* [WHAT YOU WILL DO] Exactly as shown below, retype every line of the data.
RECORDS TO USE section start
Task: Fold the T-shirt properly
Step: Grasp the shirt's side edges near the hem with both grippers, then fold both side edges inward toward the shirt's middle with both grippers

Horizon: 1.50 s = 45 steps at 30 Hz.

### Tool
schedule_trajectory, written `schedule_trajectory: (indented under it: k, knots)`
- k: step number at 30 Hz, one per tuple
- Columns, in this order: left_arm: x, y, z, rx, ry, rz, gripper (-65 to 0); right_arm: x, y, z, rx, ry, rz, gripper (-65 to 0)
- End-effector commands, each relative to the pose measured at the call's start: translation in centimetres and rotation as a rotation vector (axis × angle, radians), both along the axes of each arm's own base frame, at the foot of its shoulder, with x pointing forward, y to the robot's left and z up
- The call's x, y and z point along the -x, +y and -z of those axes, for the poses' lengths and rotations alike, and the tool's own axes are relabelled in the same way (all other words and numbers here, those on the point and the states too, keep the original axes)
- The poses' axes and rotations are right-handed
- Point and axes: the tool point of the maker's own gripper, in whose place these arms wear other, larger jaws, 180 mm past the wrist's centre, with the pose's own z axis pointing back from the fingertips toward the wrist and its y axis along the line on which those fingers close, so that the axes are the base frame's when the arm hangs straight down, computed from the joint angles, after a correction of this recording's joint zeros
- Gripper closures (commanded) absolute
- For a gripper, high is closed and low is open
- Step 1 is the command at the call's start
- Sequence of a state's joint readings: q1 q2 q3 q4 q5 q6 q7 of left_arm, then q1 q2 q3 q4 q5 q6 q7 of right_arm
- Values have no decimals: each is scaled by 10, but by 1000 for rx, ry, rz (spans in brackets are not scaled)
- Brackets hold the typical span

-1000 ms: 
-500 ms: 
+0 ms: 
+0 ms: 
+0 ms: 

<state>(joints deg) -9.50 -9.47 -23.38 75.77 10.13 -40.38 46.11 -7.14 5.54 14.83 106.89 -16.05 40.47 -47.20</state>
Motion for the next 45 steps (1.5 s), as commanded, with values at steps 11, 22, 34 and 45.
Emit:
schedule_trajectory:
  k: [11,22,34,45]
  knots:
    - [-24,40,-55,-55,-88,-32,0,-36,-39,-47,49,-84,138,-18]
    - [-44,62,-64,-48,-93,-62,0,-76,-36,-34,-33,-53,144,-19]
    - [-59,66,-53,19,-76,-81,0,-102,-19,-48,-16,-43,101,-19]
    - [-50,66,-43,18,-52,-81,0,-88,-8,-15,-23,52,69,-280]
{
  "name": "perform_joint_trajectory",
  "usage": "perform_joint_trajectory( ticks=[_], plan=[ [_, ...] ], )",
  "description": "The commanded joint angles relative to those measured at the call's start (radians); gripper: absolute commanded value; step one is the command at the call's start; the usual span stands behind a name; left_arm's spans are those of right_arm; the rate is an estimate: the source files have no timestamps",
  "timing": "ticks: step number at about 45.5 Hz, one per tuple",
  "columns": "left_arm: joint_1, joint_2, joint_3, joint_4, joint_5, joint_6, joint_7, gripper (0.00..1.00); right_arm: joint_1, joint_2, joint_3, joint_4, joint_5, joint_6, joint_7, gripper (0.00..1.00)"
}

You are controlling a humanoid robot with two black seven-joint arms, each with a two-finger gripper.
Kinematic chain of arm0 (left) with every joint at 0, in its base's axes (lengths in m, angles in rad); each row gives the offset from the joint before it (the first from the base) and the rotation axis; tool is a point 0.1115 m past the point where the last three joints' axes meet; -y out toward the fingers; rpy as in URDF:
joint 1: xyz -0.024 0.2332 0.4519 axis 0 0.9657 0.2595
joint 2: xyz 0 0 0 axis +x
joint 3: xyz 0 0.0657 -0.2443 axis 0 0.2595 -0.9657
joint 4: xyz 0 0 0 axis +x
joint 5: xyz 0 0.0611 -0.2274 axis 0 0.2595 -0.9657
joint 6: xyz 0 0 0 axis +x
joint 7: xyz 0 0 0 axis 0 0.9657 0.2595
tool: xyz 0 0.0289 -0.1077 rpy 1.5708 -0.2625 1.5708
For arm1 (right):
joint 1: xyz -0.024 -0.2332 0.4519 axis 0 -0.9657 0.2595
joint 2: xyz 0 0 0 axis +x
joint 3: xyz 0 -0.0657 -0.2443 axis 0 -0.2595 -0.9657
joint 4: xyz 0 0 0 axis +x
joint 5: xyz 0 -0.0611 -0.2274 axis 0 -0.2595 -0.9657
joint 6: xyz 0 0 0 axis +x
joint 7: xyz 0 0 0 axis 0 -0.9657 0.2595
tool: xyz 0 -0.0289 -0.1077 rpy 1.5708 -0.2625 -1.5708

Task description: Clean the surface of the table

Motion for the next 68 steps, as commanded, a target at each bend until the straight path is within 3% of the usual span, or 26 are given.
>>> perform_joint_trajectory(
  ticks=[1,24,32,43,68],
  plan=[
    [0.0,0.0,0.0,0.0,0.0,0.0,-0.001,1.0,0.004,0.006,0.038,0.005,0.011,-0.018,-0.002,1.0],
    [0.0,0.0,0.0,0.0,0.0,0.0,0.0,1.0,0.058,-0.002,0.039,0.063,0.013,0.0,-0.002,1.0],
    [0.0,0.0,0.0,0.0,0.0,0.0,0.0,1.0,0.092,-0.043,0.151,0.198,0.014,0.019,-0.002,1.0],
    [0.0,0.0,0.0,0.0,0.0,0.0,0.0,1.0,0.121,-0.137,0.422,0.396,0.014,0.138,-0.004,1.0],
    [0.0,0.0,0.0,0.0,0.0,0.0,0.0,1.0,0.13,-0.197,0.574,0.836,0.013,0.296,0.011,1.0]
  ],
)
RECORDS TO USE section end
* [RESPONSE]
Task: Fold the T-shirt properly
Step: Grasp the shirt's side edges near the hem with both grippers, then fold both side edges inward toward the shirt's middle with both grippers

Horizon: 1.50 s = 45 steps at 30 Hz.

### Tool
schedule_trajectory, written `schedule_trajectory: (indented under it: k, knots)`
- k: step number at 30 Hz, one per tuple
- Columns, in this order: left_arm: x, y, z, rx, ry, rz, gripper (-65 to 0); right_arm: x, y, z, rx, ry, rz, gripper (-65 to 0)
- End-effector commands, each relative to the pose measured at the call's start: translation in centimetres and rotation as a rotation vector (axis × angle, radians), both along the axes of each arm's own base frame, at the foot of its shoulder, with x pointing forward, y to the robot's left and z up
- The call's x, y and z point along the -x, +y and -z of those axes, for the poses' lengths and rotations alike, and the tool's own axes are relabelled in the same way (all other words and numbers here, those on the point and the states too, keep the original axes)
- The poses' axes and rotations are right-handed
- Point and axes: the tool point of the maker's own gripper, in whose place these arms wear other, larger jaws, 180 mm past the wrist's centre, with the pose's own z axis pointing back from the fingertips toward the wrist and its y axis along the line on which those fingers close, so that the axes are the base frame's when the arm hangs straight down, computed from the joint angles, after a correction of this recording's joint zeros
- Gripper closures (commanded) absolute
- For a gripper, high is closed and low is open
- Step 1 is the command at the call's start
- Sequence of a state's joint readings: q1 q2 q3 q4 q5 q6 q7 of left_arm, then q1 q2 q3 q4 q5 q6 q7 of right_arm
- Values have no decimals: each is scaled by 10, but by 1000 for rx, ry, rz (spans in brackets are not scaled)
- Brackets hold the typical span

-1000 ms: 
-500 ms: 
+0 ms: 
+0 ms: 
+0 ms: 

<state>(joints deg) -9.50 -9.47 -23.38 75.77 10.13 -40.38 46.11 -7.14 5.54 14.83 106.89 -16.05 40.47 -47.20</state>
Motion for the next 45 steps (1.5 s), as commanded, with values at steps 11, 22, 34 and 45.
Emit:
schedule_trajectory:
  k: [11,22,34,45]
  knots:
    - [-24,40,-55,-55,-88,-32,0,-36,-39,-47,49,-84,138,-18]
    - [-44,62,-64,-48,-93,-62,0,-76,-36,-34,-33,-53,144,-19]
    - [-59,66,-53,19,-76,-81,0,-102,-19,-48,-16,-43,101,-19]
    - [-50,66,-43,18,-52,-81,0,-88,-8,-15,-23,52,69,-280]
{
  "name": "perform_joint_trajectory",
  "usage": "perform_joint_trajectory( ticks=[_], plan=[ [_, ...] ], )",
  "description": "The commanded joint angles relative to those measured at the call's start (radians); gripper: absolute commanded value; step one is the command at the call's start; the usual span stands behind a name; left_arm's spans are those of right_arm; the rate is an estimate: the source files have no timestamps",
  "timing": "ticks: step number at about 45.5 Hz, one per tuple",
  "columns": "left_arm: joint_1, joint_2, joint_3, joint_4, joint_5, joint_6, joint_7, gripper (0.00..1.00); right_arm: joint_1, joint_2, joint_3, joint_4, joint_5, joint_6, joint_7, gripper (0.00..1.00)"
}

You are controlling a humanoid robot with two black seven-joint arms, each with a two-finger gripper.
Kinematic chain of arm0 (left) with every joint at 0, in its base's axes (lengths in m, angles in rad); each row gives the offset from the joint before it (the first from the base) and the rotation axis; tool is a point 0.1115 m past the point where the last three joints' axes meet; -y out toward the fingers; rpy as in URDF:
joint 1: xyz -0.024 0.2332 0.4519 axis 0 0.9657 0.2595
joint 2: xyz 0 0 0 axis +x
joint 3: xyz 0 0.0657 -0.2443 axis 0 0.2595 -0.9657
joint 4: xyz 0 0 0 axis +x
joint 5: xyz 0 0.0611 -0.2274 axis 0 0.2595 -0.9657
joint 6: xyz 0 0 0 axis +x
joint 7: xyz 0 0 0 axis 0 0.9657 0.2595
tool: xyz 0 0.0289 -0.1077 rpy 1.5708 -0.2625 1.5708
For arm1 (right):
joint 1: xyz -0.024 -0.2332 0.4519 axis 0 -0.9657 0.2595
joint 2: xyz 0 0 0 axis +x
joint 3: xyz 0 -0.0657 -0.2443 axis 0 -0.2595 -0.9657
joint 4: xyz 0 0 0 axis +x
joint 5: xyz 0 -0.0611 -0.2274 axis 0 -0.2595 -0.9657
joint 6: xyz 0 0 0 axis +x
joint 7: xyz 0 0 0 axis 0 -0.9657 0.2595
tool: xyz 0 -0.0289 -0.1077 rpy 1.5708 -0.2625 -1.5708

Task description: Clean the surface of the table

Motion for the next 68 steps, as commanded, a target at each bend until the straight path is within 3% of the usual span, or 26 are given.
>>> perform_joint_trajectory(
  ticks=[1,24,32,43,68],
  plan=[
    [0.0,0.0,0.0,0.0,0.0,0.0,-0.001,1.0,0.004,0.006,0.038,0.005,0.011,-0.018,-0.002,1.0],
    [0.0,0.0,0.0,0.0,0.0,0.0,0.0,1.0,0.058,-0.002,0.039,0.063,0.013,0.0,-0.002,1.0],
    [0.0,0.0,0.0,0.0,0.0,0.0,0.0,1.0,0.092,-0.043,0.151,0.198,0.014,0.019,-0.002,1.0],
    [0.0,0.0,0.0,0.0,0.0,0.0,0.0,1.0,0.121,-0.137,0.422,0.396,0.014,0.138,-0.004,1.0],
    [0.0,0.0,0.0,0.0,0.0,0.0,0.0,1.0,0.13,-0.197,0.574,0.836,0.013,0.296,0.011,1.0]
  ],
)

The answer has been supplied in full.